Something-Something-V2 [27] is the 2nd release of V1 with updates in four aspects: (1) The number of videos is expanded to 220,847; (2) V2 provides object annotations in training and validation sets. For example, V2 annotates the action as “Putting an apple on the table”, instead of “Putting [something] on [something]” as appears in V1. In total, there are 30,408 objects with 318,572 annotations; (3) The crowd-sourcing method is used in V2 to test the video quality and verify the correct answers for each video; (4) The height for each video is increased to 240 px (it is only 100 px in V1).

Jester [28] is a third-person view gesture dataset, which has a potential usage for human computer interaction. It has 27 categories with 118,562 training videos, 14,787 validation videos and 14,743 testing videos.

UCF101 [29] is a classic dataset of action recognition. It contains 13,320 video sequences from YouTube, with a total of 101 categories.

HMDB51 [30] contains 6766 videos with a total of 51 action categories. Most of the videos in HMDB51 are taken in real scenes, including a large number of facial and limb movements.

Both UCF101 and HMDB51 are scene-related datasets, wherein most of the actions can be reasoned by the background information. For instance, brushing teeth and making up. However, a strong temporal modeling ability is required to recognize the actions in the time-related datasets (Something-Something-V1 and -V2 and Jester). Some symmetrical actions cannot be identified merely based on an individual frame (e.g., “pushing something from left to the right” vs. “pushing something from right to the left”).

In Figure 6, the label for the first row is “closing the dishwasher”. However, if we reverse the order of the frames, the action changes to “opening the dishwasher”. Therefore, the recognition results of the time-related datasets strongly reflect the temporal modeling ability of our model and demonstrate the efficiency of our method. Our research mainly focuses on these time-related datasets, which is also effective for scene-related datasets.

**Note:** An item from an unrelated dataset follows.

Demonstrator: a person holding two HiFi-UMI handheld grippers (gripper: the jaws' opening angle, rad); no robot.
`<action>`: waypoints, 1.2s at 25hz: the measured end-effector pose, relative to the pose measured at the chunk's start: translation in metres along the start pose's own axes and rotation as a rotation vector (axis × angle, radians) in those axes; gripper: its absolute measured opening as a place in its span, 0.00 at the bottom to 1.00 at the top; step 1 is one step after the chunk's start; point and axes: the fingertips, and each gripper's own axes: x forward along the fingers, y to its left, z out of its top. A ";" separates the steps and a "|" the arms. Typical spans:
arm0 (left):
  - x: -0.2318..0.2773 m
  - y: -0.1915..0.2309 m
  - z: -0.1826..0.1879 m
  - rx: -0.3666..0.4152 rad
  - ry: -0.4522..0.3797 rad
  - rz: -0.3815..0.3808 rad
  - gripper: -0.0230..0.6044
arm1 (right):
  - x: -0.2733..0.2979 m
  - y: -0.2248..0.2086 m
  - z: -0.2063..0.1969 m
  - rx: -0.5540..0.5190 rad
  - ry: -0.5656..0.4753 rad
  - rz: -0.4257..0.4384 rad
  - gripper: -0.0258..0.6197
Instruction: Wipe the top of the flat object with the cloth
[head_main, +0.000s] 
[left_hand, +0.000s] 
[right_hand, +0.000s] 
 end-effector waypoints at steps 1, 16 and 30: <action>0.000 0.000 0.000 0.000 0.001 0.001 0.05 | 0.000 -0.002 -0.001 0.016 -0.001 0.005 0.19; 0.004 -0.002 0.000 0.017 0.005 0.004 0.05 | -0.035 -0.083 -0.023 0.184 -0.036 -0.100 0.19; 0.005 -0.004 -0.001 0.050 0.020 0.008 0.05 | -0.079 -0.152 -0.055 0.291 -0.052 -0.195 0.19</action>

4.2. Implementation Details

We utilize ResNet-50 as the backbone in our experiments and sample 8 or 16 frames from each video following the sparse sampling strategy. The length of the short side of the frames is fixed as 256. Both corner cropping and random scaling are employed for data augmentation during training, and finally, each cropped region is resized to a patch of 224 × 224. For Something-Something-V1 and -V2, we pre-train our model on ImageNet. The batch size is 22, and the initial learning rate is set to 0.01 (60 epochs in total, and decays 0.1 at 20, 40 and 50 epochs). We train our network using the SGD algorithm with weight decay 1 × 10⁻⁴ and dropout 0.5. For Jester, the batch size is 22, and the initial learning rate is set to 0.01(30 epochs in total, and decays by 0.1 at 10, 20 and 25 epochs) with weight decay 1 × 10⁻⁴ and dropout 0.5. For UCF101 and HMDB51, we pre-train our model on Kinetics-400. The batch size is 22 and the initial learning rate is 0.001 (30 epochs in total, and decays by 0.1 at 10, 20, and 25 epochs) with weight decay 1 × 10⁻⁴. Considering that UCF101 and HMDB51 are small-scale datasets, the dropout rate is set to 0.8 to prevent over-fitting. We train our model on a NVIDIA RTX 3090 GPU.

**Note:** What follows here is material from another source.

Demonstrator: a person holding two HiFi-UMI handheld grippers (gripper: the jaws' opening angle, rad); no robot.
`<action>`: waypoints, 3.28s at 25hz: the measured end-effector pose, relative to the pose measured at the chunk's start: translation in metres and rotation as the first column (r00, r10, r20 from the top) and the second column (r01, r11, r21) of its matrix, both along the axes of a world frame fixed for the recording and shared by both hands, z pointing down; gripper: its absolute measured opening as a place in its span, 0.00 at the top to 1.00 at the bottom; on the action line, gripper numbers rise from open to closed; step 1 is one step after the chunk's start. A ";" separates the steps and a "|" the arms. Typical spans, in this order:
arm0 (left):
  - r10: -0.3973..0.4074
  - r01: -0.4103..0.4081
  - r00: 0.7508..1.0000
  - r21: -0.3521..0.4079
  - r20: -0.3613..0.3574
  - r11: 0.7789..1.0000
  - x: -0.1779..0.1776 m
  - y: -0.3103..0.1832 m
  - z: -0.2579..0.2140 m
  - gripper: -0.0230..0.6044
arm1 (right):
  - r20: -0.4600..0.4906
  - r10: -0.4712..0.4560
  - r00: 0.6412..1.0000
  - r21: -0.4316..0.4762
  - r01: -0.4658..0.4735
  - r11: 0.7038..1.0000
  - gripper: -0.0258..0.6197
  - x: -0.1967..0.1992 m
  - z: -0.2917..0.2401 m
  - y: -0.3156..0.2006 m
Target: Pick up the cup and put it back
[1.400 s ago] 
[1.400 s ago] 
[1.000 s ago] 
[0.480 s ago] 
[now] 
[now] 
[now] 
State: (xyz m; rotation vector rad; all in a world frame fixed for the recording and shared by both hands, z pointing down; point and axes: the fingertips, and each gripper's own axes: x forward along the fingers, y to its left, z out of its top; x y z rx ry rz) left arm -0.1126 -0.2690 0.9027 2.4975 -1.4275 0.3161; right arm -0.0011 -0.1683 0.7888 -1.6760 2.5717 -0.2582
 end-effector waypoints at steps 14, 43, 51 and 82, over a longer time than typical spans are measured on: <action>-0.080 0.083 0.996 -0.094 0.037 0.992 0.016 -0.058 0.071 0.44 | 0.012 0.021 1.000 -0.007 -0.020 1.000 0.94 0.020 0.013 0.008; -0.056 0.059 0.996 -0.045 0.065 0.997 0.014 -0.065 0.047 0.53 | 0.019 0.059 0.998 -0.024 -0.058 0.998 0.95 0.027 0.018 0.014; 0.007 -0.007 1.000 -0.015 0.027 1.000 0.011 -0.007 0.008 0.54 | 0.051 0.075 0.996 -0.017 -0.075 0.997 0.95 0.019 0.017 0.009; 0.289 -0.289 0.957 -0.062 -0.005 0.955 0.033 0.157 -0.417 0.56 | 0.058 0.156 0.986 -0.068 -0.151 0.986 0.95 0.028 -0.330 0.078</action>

Theoretically, accuracy and computational cost are the main concerns for an action recognition task. However, different application scenarios have different focus. When accuracy is the primary concern, we follow the configuration suggested by [10] and sample two clips per video and full resolution input with shorter side 256 for evaluation. Reversely, when the computational cost becomes the main concern, we use only one clip per video and use center 224 × 224 patch for evaluation.

4.3. Experiment Results and Comparison with the State-of-the-Art Methods

In this section, we compare the performance of our network with TSN [11] and TSM [5] on all three time-related datasets (Something-Something-V1 and -V2 and Jester). For a fair comparison, they all use eight frames as input and sample 1 clip per video and use center 224 × 224 crops for evaluations. Moreover, we also compare MEST with TSN and TSM on scene-related datasets (UCF101 and HMDB51) using 16 frames as the input.

As shown in Table 2 below, TSN makes poor results due to the lack of the ability of temporal information modeling. TSM extracts temporal information from sequential signal, but it is weak in explicit temporal modeling, while our network exceeds them in both spatiotemporal and motion modeling by a large margin. Compared with TSM, we improved the accuracy of Top-1 by 2.2% on Something-Something-V1, 1.0% on Something-Something-V2 and 0.9% on Jester, respectively. As for scene-related datasets, compared with TSM, we also improved the Top-1 accuracy by 0.9% on UCF101 and 2.7% on HMDB51.

Next, we compare our method with the state-of-the-art methods on five time-related and scene-related datasets. There are five metrics used to measure the combined performance: accuracy for Top-1 and Top-5, number of frames required, FLOPS and network scales. The number of frames by each method is reported with corresponding computational loads in the form of FLOPS and model scale. As expected, sampling more frames will undoubtedly increase the accuracy, which would also inevitably increase the FLOPS at the same time.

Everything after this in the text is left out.